The board of the Cedar Rapids Public Library voted 5-3 Wednesday to recommend a new library be built on the site of The Gazette and KCRG-TV9 across the street from the Cedar Rapids Museum of Art and across an intersection from Greene Square Park. The Council expects to make a final decision Feb. 24.
The 9-member library board - eight of them present - chose the Gazette site narrowly over the Emerald Knights block further east, owned by the St. Martin Land Co. Both sites were attractive to the board, but just enough trustees preferred the Gazette's location and potential for surface parking.
“When I think about the Gazette block, and the downtown farmers market, and the connection to Greene Square Park, that pushes me over the edge,” said Susan Corrigan, library board president, who cast the final, deciding vote. “When people talk about a walkable downtown ... you guys, I really see that that is very, very important, to have a core, to have things in proximity to each other.”

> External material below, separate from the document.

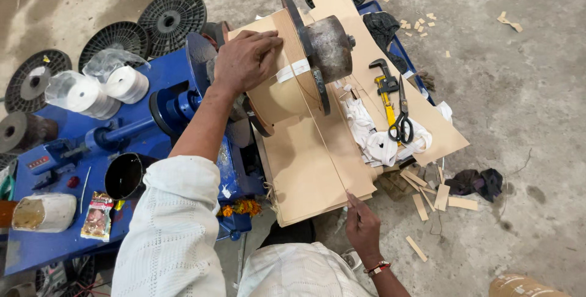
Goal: The person winds a thin cord around a rotating cylindrical drum mounted on a blue machine. They repeatedly cut short white strips with scissors and press them onto the cord at intervals to secure it. The drum continues to rotate as the person guides the cord and applies the strips.
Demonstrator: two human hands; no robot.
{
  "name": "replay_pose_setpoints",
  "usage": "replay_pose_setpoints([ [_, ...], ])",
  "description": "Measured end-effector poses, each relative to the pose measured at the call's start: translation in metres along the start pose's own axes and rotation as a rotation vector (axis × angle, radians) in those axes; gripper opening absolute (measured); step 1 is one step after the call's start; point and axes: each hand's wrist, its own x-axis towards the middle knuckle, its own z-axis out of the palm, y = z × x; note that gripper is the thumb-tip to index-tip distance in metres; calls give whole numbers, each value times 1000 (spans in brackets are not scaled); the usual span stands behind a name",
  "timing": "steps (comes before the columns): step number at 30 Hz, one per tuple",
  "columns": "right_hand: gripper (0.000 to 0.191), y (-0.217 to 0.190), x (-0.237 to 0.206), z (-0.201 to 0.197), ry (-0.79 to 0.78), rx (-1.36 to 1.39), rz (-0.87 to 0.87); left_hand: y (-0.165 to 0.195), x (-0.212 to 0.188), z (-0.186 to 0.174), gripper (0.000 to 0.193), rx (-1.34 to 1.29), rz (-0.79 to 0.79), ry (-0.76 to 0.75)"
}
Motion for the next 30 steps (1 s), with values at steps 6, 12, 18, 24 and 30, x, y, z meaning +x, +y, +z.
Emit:
replay_pose_setpoints([
  [6, 28, 11, -28, -17, 35, -64, -35, 1, 18, -12, 46, 29, -131, -121],
  [12, 31, 21, -38, -21, 66, -95, -43, -6, 59, -28, 89, -18, -198, -352],
  [18, 32, 17, -35, -13, 31, -150, 119, -11, 95, -29, 90, 66, -227, -655],
  [24, 30, 10, -36, -13, 108, -116, -63, -8, 97, -35, 87, 90, -198, -687],
  [30, 30, 1, -31, -6, 125, -174, -7, -12, 94, -37, 92, 26, -225, -674],
])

Plans for surface parking on the site of the People's Church, 600 Third Ave. SE, was also a draw.
Corrigan was joined by Doug Elliott, Hilery Livengood, Matthew Wilding and Phyllis Fleming in supporting the Gazette site. Livengood and Fleming are both former Gazette employees - Livengood an online editor from 1995 to 1999, and Fleming an editor for 45 years who retired in 2002 as deputy managing editor.
Harriet Kalinsky, Susie McDermott and Paul Pelletier voted for the Emerald Knights site.

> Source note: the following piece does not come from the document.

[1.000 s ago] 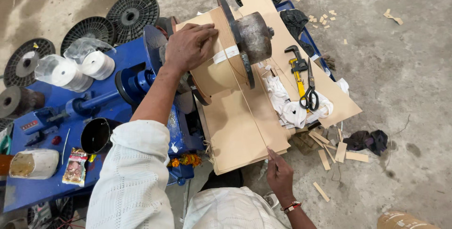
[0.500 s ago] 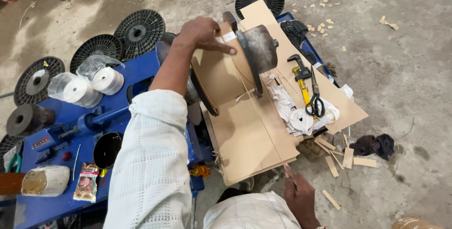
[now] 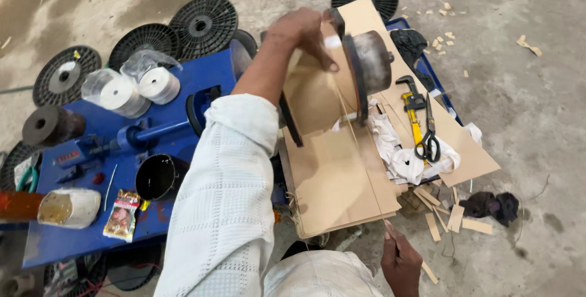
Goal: The person winds a thin cord around a rotating cylindrical drum mounted on a blue machine. They repeatedly cut short white strips with scissors and press them onto the cord at intervals to secure it. The drum continues to rotate as the person guides the cord and applies the strips.
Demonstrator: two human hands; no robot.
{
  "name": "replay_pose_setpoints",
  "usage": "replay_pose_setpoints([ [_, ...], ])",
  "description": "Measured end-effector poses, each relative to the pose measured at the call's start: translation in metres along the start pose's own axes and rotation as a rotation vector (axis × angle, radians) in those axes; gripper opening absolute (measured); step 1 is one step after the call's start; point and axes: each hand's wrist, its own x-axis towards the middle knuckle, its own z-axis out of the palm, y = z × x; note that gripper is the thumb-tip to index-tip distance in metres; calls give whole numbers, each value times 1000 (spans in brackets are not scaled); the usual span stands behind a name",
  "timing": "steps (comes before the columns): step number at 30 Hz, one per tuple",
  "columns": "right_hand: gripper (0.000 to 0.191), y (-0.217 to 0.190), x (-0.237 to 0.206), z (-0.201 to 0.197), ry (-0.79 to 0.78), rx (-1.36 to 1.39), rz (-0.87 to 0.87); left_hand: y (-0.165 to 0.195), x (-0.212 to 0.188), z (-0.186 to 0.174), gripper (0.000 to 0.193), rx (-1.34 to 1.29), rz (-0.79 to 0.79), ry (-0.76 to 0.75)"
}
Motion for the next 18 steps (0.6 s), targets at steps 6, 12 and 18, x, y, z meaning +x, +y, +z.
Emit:
replay_pose_setpoints([
  [6, 21, 1, 20, 17, 42, 57, -128, -4, -4, -2, 101, -69, 137, 114],
  [12, 24, -3, 32, 36, -36, 227, -329, -3, -32, -13, 77, -112, 138, 26],
  [18, 34, 5, 36, 43, -103, 182, -172, 0, -46, -20, 85, -49, 5, -6],
])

“I'm not sure that the average Joe in Cedar Rapids has to have this library on Greene Square. I think that they would be equally as happy having it where the Emerald Knights site is,” Kalinsky said. “As things progress in Cedar Rapids, I think that will become more and more a part of downtown.”
Chuck Peters, president and CEO of Gazette Communications, promised the library board his company would stay in Cedar Rapids, and keep as many people downtown as possible.

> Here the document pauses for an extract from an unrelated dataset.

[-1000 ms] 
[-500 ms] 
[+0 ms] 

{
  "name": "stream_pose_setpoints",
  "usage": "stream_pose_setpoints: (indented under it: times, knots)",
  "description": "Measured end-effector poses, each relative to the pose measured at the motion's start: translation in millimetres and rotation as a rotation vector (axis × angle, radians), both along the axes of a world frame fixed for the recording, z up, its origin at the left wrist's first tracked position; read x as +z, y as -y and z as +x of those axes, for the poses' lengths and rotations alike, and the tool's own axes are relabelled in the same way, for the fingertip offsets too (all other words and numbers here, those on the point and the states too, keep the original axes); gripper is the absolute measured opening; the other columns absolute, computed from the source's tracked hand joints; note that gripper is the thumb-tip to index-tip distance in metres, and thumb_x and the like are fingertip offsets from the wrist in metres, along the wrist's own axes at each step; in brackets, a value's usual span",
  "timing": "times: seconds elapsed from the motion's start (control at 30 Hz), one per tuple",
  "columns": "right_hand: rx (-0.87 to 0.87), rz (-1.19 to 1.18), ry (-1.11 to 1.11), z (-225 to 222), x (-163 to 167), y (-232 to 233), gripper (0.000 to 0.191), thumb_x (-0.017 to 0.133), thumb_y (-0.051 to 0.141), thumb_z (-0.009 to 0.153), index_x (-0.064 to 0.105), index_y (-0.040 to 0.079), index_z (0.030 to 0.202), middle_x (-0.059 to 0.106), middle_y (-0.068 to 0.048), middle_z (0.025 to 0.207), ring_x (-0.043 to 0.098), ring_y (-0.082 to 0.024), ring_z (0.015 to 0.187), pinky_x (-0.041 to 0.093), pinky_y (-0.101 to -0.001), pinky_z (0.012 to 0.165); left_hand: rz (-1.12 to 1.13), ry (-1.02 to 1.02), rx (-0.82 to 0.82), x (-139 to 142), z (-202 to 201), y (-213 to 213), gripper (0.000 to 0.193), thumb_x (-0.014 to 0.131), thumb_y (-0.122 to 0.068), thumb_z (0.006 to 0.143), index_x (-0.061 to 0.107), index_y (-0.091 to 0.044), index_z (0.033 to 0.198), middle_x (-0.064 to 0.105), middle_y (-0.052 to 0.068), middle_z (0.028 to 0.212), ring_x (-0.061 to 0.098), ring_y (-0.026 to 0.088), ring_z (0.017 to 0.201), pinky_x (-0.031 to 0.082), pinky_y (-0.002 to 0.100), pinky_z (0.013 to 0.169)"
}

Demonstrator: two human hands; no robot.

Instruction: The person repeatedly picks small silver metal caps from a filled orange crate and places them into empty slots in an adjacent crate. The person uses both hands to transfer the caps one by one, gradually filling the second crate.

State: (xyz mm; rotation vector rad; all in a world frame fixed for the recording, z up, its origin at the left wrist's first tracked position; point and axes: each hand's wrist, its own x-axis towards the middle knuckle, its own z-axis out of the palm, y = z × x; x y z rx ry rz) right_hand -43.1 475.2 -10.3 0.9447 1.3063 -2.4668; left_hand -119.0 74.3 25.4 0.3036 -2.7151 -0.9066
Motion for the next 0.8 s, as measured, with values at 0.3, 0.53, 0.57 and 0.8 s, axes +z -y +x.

“We would not move television to Hiawatha. We do not prefer that,” Peters said.
If the Council agrees with the library board's recommendation, the company's newspaper operation could be out of the building at 500 Third Ave. SE by year's end, Peters said. The television station would take somewhat longer.
“Those buildings were both special purpose buildings designed for a time that's long past,” Peters said. “Yeah, we could stay there. We could spend money reconfiguring things. But to start over is a better option.”
Owners of the three sites under consideration - including TrueNorth, also on Greene Square Park - submitted sale prices to the library board earlier this week. The Gazette block was the most expensive, but the prices were closer than the library had originally estimated.
The Emerald Knights site would cost $8.2 million to buy, demolish and build parking for, said Library Director Bob Pasicznyuk. The total cost of a library at the site would be $46.3 million.
Site costs at the Gazette block will be $9.1 million. The total cost of a library there, including demolition and parking, would be $47.1 million with a surface parking lot across Sixth Street SE on the site of the People's Church. If the library has to build a new parking ramp where the KCRG-TV9 building sits, the cost will be $50.2 million.
The library board discussed TrueNorth at length, but concerns about flood insurance, parking, and Federal Emergency Management Agency funding for the project kept them from recommending it. The Council could still choose TrueNorth, however.